İki röportajım çıktı. İki saat konuşuyorsunuz, röportajı yapan da terzi gibi, nereden kesip biçecek bilemiyorsunuz. İstemediğim bir topa girdim. Sanırım her röportaj yaptığında bir mayın tarlasına girmiş oluyorsun ve her an bir bacağını kaybedebilirsin.

*O yorumların bu kadar dikkat çekeceğini düşünemedin mi? Şimdi kitabından söz edilsin diye ona buna saldırdı deniliyor...

Okudun sen kitabı...

*Yoksunluğu anlatıyorsun bence tek cümleyle...

Kitabımda bu ülkenin tamamen bir yetimhane olduğunu, yoksulluluğu, çaresizliğin çocukları ittiği noktayı anlatıyorum. Bir röportajda yalnızca kitap konuşulmuyor. Kitabı anlatmayı da anlamsız buluyorum ama 2 saat konuşup da bunun 10 dakikasında söylenenlerin cımbızlanarak farklı birleştirmeler yapılarak kullanılması tamamen olayı çarpıtma arzusu.

*Kitabım çok satsın diye bir arzun...

*Kitaplarımın mevzularına bakınca bu da bellidir herhalde. ‘Biz neden kaçıyoruz anne?’ 40 bin sattı.

Kadınlarda erkeklerdeki kadar gay çocuk korkusu yok

*Bu kez sonunu bildiğin gerçek yaşam öykülerini yazdın, sonunu bilmek nasıl geldi?

Canımı sıktı. Hikâye belli, dilimi bile tuttum. Perihan Mağden dilini ayıkladım. Histerik kelimesini bile çıkardım, ‘manyak’ yazdım, çünkü o çocukların aleminde öyle kelimeler yok.

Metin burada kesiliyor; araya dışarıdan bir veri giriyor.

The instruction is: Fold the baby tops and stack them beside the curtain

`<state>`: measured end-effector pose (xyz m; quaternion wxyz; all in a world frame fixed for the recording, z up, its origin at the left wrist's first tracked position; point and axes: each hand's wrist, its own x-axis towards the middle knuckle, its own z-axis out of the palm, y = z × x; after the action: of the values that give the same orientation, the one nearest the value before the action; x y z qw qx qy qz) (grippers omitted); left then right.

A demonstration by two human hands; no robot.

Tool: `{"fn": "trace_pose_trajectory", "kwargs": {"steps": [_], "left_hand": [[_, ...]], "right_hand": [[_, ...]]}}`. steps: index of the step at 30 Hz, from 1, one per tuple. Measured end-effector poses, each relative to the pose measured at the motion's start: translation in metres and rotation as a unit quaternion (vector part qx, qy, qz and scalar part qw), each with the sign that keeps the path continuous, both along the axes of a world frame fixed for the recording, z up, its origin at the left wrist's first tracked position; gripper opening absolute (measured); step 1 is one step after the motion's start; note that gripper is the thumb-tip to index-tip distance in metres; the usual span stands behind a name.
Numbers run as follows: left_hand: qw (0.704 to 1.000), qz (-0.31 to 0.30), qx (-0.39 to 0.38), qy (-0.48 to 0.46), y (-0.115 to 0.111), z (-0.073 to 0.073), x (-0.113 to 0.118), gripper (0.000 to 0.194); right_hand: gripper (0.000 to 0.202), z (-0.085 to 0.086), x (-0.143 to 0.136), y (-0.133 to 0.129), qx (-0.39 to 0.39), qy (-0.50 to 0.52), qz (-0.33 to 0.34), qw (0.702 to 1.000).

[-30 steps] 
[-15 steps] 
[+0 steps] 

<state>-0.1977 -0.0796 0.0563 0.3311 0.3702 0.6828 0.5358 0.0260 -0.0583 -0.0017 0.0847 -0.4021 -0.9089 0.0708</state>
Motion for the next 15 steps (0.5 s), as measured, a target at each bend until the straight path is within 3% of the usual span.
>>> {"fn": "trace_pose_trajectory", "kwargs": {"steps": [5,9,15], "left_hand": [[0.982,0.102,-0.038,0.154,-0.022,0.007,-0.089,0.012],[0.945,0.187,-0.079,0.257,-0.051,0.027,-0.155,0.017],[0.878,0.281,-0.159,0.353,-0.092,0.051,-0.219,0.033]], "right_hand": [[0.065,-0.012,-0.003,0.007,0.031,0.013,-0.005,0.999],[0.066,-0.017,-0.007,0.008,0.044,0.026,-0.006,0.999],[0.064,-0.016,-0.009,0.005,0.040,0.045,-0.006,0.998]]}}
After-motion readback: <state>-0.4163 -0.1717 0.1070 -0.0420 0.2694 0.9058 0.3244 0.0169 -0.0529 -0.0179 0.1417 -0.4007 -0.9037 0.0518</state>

*Kadın okuyucuların ağırlıkta. Onlar bu kitabı, bir gay aşkını nasıl karşılayacaklar?

Ben eleştirilere açık yaşamıyorum. Mailim her yerde yazmıyor. Ama asıl okurum kadın. Kadın okuyucularım ne düşünecek merak ediyorum. Her kadının içinde anne var. Ve her annenin gay çocuk doğurma ihtimali var.

*Ben yüzde 3 ila 5 diye biliyorum, sen yüzde 10 demişsin...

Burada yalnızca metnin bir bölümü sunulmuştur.